Дом, куда возвращаемся — страница 6 из 14

— Гляди, вот оно…

Вспомнил и подумал про тех людей, с которыми жил и теперь живу рядом, и хотя воспоминания были совсем не связаны между собой, как не связано у меня ни с чем воспоминание о дороге, — было утро, залитое солнечным светом, и я шагал по степи, не помню уж куда и откуда, но та дорога и то утро стоят в памяти, — и я подумал тогда, неужели это для меня только воспоминания и ничего больше?..

…И почему так хорошо и так тяжело бывает от воспоминаний, и вообще, почему, когда мне тяжело, я вспоминаю ту дорогу, и тогда откуда-то приходит уверенность, что в моей жизни будет еще утро, и не одно, каким я буду идти и глядеть широко открытыми глазами на росную землю… И проходит тяжесть, и сложное становится простым.

И я спросил себя: стоит ли сравнивать улыбку матери с той частицей, из которой состою я, и что важнее для человека: теория относительности или ломоть хлеба?

После этого я по-другому взглянул на мир, и это было как та болезнь, которой обязательно болеют в детстве и которая почти никогда не бывает у взрослых.

Иван

Иван медленно открыл глаза и осмотрелся.

В большой, как показалось, необычно пустой дом лился через окна яркий солнечный свет, и от него на старых, еще Зосей тканных дорожках лежали пятна. Было тихо, даже звенело в ушах. Где-то во дворе звонко заквохтала курица, квохтанье ее показалось странным, будто и не слышал его никогда. И это квохтанье, и недвижимые солнечные пятна на дорожках слегка встревожили.

Иван снова закрыл глаза, желая забыться в легком сне. Но не спалось — мешала вновь наступившая непривычная тугая тишина, которая, казалось, о чем-то напоминала.

«Ага, это же я дома, из больницы выписали. И весна уже на дворе. Так чего же я лежу? Солнце такое…»

Только теперь Иван вспомнил, что вчера Марыля забрала его из больницы. На колхозной машине.

Иван пошевелился, сразу же почувствовал слабость, тело показалось чужим — тяжелым, неповоротливым, как колода. И снова захотелось лечь на спину и закрыть глаза.

«Ничего, мне только подняться, а потом посмотрим, кто кого… Подняться только…»
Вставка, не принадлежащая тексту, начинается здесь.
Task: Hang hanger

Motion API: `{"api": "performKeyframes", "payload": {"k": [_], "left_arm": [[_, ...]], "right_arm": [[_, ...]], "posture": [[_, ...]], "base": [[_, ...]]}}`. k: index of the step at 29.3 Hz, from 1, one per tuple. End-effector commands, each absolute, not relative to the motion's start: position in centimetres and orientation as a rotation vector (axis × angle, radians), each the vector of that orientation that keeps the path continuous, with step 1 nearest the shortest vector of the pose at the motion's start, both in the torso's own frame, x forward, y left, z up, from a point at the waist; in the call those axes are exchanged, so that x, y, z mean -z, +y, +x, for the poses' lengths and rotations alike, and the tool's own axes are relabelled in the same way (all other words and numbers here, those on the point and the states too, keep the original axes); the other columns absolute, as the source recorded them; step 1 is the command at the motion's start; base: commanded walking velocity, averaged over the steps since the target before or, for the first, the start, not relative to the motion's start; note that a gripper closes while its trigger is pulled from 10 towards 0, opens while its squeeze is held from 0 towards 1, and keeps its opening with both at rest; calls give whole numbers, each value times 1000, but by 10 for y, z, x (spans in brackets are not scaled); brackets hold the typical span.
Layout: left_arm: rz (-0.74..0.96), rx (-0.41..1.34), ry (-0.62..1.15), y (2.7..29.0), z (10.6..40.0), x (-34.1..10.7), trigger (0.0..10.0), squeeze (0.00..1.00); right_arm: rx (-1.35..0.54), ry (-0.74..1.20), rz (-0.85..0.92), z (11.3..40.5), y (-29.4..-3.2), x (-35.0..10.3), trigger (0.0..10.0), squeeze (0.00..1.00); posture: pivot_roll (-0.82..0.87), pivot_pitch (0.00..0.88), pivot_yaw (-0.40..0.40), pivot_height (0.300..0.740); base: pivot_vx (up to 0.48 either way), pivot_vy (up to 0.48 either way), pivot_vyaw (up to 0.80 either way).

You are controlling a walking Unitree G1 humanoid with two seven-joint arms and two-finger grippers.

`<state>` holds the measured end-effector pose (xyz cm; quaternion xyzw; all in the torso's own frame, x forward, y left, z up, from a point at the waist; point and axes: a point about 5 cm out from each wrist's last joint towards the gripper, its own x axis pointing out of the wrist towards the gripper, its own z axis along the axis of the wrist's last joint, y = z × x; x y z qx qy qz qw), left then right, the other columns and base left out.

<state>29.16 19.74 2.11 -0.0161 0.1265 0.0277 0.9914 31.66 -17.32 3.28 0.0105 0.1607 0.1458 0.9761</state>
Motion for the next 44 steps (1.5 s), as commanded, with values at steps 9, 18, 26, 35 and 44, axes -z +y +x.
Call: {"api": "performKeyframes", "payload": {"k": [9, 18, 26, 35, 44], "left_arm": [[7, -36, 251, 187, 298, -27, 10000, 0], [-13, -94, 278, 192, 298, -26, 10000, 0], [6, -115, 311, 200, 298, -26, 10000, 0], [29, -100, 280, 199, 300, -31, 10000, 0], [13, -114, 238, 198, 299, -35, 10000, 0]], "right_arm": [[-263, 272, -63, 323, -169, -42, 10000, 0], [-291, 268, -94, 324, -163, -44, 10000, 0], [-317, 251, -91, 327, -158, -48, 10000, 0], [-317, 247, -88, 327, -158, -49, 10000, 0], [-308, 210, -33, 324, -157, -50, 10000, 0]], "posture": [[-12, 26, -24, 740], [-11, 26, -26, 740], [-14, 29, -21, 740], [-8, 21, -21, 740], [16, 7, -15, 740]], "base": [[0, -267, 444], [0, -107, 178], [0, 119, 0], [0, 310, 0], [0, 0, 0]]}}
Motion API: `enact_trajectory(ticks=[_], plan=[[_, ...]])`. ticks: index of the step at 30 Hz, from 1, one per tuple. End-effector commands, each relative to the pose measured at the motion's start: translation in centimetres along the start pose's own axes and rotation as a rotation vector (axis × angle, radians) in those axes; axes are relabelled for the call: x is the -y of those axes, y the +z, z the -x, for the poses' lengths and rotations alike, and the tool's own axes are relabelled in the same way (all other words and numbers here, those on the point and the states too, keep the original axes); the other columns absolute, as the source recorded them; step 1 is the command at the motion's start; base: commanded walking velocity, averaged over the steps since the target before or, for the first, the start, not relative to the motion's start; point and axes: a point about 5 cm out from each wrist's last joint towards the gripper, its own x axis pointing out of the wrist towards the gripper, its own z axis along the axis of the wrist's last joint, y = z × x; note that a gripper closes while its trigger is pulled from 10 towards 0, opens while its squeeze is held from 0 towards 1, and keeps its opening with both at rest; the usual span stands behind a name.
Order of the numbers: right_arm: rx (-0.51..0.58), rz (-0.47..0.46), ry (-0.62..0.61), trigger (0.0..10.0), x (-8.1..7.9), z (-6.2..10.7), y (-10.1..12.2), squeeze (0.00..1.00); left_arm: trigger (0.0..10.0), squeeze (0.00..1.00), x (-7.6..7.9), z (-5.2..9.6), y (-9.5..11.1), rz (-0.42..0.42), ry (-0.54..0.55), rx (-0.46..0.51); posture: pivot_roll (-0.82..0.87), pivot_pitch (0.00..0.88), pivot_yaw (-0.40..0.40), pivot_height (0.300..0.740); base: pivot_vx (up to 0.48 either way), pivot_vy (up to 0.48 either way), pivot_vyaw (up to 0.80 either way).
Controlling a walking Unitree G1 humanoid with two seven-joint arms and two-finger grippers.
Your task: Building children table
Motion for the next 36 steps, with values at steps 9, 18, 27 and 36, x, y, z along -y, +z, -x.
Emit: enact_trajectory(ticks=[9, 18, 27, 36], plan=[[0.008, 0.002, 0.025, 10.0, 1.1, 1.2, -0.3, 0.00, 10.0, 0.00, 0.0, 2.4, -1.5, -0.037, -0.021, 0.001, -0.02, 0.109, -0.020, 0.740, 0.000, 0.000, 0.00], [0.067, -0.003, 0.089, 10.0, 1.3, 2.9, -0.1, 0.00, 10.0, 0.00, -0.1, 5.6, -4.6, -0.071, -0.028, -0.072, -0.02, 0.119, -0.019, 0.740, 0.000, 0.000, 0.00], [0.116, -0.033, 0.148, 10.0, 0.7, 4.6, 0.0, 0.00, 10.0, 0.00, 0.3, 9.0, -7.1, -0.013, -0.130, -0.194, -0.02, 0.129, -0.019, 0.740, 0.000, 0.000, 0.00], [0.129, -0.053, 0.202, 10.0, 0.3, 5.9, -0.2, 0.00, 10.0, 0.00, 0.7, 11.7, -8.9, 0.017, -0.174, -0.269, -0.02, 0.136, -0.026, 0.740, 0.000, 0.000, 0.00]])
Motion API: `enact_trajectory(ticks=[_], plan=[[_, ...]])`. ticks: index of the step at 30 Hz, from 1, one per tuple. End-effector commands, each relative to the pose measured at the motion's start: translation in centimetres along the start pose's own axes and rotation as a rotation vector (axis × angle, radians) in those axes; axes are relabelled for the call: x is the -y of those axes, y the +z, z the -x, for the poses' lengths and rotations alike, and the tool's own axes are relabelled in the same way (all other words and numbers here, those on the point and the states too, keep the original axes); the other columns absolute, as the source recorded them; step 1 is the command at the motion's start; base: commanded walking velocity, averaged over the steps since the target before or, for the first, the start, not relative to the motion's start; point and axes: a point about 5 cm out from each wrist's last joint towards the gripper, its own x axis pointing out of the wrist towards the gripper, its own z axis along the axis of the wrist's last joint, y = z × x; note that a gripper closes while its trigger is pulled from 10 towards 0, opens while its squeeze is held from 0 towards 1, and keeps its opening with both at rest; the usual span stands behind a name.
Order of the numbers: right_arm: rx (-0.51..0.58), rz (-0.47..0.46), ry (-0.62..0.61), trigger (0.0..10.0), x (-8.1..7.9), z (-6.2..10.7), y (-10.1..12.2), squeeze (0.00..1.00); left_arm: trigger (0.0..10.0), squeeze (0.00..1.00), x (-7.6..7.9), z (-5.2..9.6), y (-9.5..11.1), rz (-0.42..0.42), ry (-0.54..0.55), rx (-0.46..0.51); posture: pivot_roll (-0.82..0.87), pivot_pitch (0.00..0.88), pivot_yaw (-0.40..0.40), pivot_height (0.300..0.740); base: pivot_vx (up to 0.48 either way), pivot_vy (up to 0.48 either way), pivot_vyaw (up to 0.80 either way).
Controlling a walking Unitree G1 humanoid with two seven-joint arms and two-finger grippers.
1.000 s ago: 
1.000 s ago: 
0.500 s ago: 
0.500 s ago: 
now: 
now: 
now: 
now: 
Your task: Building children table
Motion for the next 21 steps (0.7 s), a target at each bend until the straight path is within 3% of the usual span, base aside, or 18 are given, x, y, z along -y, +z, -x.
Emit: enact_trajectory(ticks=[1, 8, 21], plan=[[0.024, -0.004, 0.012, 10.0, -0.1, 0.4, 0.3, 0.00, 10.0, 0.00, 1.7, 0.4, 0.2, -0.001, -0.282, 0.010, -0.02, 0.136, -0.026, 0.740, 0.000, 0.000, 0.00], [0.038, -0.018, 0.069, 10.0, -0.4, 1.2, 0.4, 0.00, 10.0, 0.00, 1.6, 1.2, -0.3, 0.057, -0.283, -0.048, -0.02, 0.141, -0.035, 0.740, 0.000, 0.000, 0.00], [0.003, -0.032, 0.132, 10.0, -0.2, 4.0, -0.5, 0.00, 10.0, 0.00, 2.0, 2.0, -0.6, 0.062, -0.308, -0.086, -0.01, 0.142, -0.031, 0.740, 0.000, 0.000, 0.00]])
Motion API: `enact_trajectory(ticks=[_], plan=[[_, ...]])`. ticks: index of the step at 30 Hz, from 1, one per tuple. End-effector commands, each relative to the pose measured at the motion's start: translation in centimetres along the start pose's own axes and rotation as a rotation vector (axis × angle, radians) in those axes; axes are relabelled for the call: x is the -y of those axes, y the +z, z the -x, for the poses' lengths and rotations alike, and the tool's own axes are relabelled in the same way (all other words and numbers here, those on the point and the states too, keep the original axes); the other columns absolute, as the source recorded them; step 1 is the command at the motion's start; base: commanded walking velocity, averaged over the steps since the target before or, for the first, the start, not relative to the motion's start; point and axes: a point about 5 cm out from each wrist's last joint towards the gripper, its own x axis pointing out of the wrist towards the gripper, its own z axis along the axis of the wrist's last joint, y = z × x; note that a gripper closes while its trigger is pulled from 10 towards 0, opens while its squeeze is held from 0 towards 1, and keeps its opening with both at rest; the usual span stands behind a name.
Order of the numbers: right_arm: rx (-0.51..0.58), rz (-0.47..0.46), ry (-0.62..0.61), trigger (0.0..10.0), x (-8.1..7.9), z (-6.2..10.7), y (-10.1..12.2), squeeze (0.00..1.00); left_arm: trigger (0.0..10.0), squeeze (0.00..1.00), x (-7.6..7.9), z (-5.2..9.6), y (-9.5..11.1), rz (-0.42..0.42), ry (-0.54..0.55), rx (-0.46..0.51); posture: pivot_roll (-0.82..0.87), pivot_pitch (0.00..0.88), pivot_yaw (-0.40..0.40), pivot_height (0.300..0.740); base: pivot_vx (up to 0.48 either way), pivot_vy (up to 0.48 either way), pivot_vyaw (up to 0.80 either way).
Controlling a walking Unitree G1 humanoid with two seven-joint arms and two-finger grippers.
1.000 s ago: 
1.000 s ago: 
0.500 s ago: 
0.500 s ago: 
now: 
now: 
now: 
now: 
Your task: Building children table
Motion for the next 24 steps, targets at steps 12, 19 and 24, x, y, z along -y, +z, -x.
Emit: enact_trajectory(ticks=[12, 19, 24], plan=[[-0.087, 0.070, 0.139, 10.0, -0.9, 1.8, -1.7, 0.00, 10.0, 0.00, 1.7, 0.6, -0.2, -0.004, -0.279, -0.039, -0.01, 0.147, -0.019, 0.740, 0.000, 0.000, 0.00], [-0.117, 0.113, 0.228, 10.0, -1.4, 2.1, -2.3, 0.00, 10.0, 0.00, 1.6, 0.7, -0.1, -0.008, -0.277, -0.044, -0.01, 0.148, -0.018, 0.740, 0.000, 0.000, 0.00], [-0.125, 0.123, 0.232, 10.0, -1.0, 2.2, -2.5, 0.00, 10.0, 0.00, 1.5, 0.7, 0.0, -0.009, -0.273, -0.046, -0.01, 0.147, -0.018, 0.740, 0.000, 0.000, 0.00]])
Он поднялся, сел на кровати. Дрожали от слабости руки, ноги были ватными. Иван медленно одевался. Марыля как знала, что он подымется: на спинке кровати висели штаны и рубашка. Кирзовые сапоги стояли у порога. Из голенищ торчали белые портянки.

«Ничего себе баба, не лентяйка, старается, не то что Зося…»

Еще чувствуя слабость во всем теле, он побрел к двери.

Иван стоял на крыльце и жмурился от яркого солнца. Небо было глубоким и чистым. Тепло стояло, хоть сбрасывай рубашку. Снегу не было.

«Сеять пора… А в больнице за болезнью и не видел, ничего не видел из-за болезни…»

Марыля была во дворе, сгребала в кучу щепу, мусор. Оттаявшие и согретые солнцем щепки дымились паром.

— Ой, Иван, ты чего поднялся? — она поставила у сарая грабли и с улыбкой на гладком разрумянившемся лице пошла к Ивану. — Только из больницы выписали, а ты уже на ноги…

Иван опустил взгляд, посмотрел на полные тугие Марылины ноги, на черные простроченные ватные бурки, сказал:

— Весна вот идет, работы полно, нечего разлеживаться. И так всю зиму пролежал. Топор ты куда положила?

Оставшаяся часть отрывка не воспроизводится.